Как раз над отпечатком башмака деревце протянуло свои длинные веточки, тоненькие, укутанные снегом; снег на них не был ни ссыпан, ни стрясен. Малейший щелчок – и он обвалился бы тяжелыми комьями. Гипотеза «шага сверху» теперь совершенно исключалась. «Сверху» ничего нельзя было предпринять, не сбив с дерева снег. Не осталось ни малейшего сомнения – перед ними был обычный след.
Вокруг – лишь чистое искрящееся пространство. Путники поднялись вверх по косогору и пробежали по гребню холма; по-прежнему далеко-далеко вниз тянулся засыпанный белым снегом склон, за ним подымался другой, еще обширнее и белее. И до самого горизонта не было даже намека на след второй ноги.
Возвращаясь обратно, спутники обнаружили лишь сдвоенные ряды собственных следов, такие ровные и четкие, словно их провели по линейке. И в самом центре пространства, окруженного этими рядами, зиял след иной, более крупной ноги, циничный в своей обособленности; что-то удерживало людей от желания растоптать этот след, избавиться от него с общего молчаливого согласия. Обессиленный и опустошенный Боура опустился на придорожную тумбу.
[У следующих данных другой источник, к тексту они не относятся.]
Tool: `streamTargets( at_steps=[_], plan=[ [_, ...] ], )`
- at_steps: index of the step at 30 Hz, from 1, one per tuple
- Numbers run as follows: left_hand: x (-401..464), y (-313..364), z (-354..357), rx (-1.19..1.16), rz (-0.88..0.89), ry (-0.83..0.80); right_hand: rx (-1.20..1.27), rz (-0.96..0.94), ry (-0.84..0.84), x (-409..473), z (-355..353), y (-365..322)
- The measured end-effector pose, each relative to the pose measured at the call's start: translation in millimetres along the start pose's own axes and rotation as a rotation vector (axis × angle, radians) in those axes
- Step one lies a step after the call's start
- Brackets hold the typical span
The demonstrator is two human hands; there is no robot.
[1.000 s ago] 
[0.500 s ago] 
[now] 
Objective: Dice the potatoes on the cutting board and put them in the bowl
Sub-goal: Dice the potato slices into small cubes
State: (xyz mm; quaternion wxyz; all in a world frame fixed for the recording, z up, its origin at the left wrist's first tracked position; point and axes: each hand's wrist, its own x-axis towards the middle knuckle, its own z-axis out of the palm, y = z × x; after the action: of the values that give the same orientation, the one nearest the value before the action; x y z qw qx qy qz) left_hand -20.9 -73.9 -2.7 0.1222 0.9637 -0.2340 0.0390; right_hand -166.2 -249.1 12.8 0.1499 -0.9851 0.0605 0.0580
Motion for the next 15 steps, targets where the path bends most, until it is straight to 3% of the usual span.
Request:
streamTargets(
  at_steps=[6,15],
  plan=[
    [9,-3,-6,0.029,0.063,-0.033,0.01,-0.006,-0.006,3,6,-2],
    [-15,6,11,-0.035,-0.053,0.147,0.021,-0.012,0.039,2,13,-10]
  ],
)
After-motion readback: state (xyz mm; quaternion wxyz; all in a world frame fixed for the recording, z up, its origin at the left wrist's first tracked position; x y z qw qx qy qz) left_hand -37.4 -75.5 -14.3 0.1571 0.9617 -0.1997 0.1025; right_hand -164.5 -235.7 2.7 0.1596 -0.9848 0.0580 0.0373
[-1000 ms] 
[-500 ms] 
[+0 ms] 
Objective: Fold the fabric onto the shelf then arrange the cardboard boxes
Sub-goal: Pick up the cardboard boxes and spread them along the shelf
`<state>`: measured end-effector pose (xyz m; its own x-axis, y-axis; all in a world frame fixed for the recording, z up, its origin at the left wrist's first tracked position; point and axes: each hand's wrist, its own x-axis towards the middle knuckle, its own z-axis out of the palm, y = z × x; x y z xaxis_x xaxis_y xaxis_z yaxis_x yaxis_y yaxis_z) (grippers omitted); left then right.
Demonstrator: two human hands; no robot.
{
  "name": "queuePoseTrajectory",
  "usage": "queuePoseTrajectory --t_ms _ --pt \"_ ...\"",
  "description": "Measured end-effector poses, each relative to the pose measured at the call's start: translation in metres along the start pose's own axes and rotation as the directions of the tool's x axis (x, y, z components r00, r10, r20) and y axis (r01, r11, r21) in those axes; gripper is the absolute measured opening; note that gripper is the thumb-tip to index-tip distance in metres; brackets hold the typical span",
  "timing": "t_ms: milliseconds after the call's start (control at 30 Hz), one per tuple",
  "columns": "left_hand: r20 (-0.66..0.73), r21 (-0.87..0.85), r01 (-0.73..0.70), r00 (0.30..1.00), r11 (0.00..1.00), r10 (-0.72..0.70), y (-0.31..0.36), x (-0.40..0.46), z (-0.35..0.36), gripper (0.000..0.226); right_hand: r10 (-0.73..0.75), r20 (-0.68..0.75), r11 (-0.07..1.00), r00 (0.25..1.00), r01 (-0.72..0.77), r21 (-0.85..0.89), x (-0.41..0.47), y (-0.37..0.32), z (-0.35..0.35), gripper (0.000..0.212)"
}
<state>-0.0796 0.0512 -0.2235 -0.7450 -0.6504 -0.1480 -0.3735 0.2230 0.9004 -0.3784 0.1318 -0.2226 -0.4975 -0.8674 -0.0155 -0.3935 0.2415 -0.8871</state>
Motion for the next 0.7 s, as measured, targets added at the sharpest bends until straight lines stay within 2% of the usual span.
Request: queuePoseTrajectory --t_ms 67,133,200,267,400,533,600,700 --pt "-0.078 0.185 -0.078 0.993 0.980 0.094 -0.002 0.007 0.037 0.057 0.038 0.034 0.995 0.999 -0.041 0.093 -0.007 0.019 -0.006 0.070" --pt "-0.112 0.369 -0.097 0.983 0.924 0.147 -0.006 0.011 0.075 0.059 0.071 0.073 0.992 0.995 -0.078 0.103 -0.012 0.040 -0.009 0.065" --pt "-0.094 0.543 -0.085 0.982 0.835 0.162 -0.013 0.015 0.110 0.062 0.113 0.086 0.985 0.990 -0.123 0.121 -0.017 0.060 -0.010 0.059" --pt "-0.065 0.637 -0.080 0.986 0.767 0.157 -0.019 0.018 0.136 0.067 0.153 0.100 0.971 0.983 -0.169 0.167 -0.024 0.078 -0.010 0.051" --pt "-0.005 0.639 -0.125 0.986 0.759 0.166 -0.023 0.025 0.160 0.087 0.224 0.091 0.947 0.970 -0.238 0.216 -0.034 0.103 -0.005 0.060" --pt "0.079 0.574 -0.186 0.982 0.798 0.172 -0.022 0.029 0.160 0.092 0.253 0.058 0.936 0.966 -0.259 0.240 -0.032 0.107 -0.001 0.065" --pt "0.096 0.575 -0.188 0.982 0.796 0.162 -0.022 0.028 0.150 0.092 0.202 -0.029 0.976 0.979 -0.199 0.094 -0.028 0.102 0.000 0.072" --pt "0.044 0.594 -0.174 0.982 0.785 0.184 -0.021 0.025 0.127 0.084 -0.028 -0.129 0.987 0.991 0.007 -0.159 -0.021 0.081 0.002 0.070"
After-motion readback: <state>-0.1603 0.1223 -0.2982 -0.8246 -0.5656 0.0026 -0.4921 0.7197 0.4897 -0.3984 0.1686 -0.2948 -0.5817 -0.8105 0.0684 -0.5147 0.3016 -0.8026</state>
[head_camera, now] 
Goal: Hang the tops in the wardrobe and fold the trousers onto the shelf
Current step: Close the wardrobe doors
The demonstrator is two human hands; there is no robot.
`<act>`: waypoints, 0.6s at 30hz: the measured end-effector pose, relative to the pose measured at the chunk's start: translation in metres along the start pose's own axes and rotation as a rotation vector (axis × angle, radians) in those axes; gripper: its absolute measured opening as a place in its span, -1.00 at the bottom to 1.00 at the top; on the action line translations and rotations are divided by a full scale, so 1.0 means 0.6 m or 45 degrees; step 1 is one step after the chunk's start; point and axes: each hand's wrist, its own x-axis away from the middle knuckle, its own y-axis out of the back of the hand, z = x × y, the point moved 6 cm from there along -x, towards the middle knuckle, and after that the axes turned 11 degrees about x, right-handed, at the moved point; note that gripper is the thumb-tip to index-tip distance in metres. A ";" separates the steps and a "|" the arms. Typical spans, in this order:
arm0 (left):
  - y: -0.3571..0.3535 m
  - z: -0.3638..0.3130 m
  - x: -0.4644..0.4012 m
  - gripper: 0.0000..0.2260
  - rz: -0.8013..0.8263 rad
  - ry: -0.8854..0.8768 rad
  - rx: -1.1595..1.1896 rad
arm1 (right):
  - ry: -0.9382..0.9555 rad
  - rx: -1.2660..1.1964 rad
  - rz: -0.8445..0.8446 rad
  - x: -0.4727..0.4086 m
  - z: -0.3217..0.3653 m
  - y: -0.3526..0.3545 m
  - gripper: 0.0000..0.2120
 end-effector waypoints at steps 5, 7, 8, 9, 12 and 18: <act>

– Над нами кто-то подшутил, – проговорил он.
– Возмутительно, – заметил другой, – ужасно глупая шутка, но… черт побери, есть же пределы физически возможного! Ведь это все-таки неестественно… Знаете, – вырвалось у него, и в голосе послышался ужас, – ежели там один след, то, может, это был одноногий? Не улыбайтесь, я понимаю, все это глупо, но какое-то объяснение должно ведь быть? Тут под сомнение поставлен разум, это же начало чего-то… Либо мы оба спятили, либо я валяюсь дома в горячке, но только всему должна быть причина.
– Мы оба спятили, – задумчиво произнес Боура, – нам все подай «естественное» объяснение; мы хватаемся за сложнейшие, невероятнейшие, бессмысленнейшие предположения – только потому, что они «естественные». А, наверное, было бы куда проще и естественнее признать, что это просто чудо. Мы подивились бы и спокойно разошлись по своим делам… Без смятения в душе, скорее всего даже довольные.
– Нет, я не был бы доволен. Если бы след ознаменовал нечто великое… принес счастье… я сам упал бы на колени и возгласил: «Чудо!» Но это ведь просто неловко; это ничтожно мало – оставить один отпечаток вместо обычной вереницы следов.